When you transcribe the lines below, keep every word the same and leave the pictures behind.
═══ Recorded information ═══
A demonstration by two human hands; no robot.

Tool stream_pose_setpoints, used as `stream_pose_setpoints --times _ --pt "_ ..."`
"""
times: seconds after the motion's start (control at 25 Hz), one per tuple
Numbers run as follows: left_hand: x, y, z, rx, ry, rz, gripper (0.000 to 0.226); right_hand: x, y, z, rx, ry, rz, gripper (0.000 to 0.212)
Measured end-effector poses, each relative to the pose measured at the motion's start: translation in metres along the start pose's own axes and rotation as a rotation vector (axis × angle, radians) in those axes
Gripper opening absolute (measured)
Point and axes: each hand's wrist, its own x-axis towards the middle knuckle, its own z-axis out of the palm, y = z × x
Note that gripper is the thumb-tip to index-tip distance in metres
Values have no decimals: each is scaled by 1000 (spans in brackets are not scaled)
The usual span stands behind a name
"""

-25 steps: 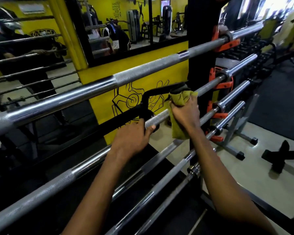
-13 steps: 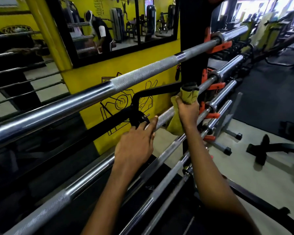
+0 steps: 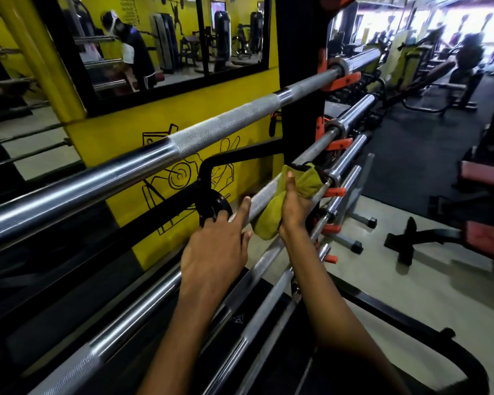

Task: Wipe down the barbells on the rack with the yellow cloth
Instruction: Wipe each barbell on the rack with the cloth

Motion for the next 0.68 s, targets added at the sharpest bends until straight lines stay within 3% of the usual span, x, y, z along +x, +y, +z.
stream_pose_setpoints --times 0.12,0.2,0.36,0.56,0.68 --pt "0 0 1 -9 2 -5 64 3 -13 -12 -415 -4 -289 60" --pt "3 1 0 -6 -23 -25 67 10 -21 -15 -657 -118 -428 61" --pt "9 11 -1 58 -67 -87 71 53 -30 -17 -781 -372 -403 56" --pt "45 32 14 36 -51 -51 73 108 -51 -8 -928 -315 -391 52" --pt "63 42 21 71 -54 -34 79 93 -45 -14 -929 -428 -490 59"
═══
Exercise answer:
A demonstration by two human hands; no robot.

Tool stream_pose_setpoints, used as `stream_pose_setpoints --times _ --pt "_ ..."`
"""
times: seconds after the motion's start (control at 25 Hz), one per tuple
Numbers run as follows: left_hand: x, y, z, rx, ry, rz, gripper (0.000 to 0.226); right_hand: x, y, z, rx, ry, rz, gripper (0.000 to 0.212)
Measured end-effector poses, each relative to the pose measured at the motion's start: translation in metres along the start pose's own axes and rotation as a rotation vector (axis × angle, radians) in those axes
Gripper opening absolute (measured)
Point and axes: each hand's wrist, its own x-axis towards the middle knuckle, its own z-axis out of the palm, y = z × x
Note that gripper is the thumb-tip to index-tip distance in metres
Values have no decimals: each is scaled by 1000 (spans in brackets are not scaled)
The usual span stands behind a name
"""

-25 steps: 
-13 steps: 
+0 steps: 

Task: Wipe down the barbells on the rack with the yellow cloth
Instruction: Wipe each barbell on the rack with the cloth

Motion for the next 0.68 s, targets added at the sharpest bends until straight lines stay within 3% of the usual span, x, y, z along +x, +y, +z.
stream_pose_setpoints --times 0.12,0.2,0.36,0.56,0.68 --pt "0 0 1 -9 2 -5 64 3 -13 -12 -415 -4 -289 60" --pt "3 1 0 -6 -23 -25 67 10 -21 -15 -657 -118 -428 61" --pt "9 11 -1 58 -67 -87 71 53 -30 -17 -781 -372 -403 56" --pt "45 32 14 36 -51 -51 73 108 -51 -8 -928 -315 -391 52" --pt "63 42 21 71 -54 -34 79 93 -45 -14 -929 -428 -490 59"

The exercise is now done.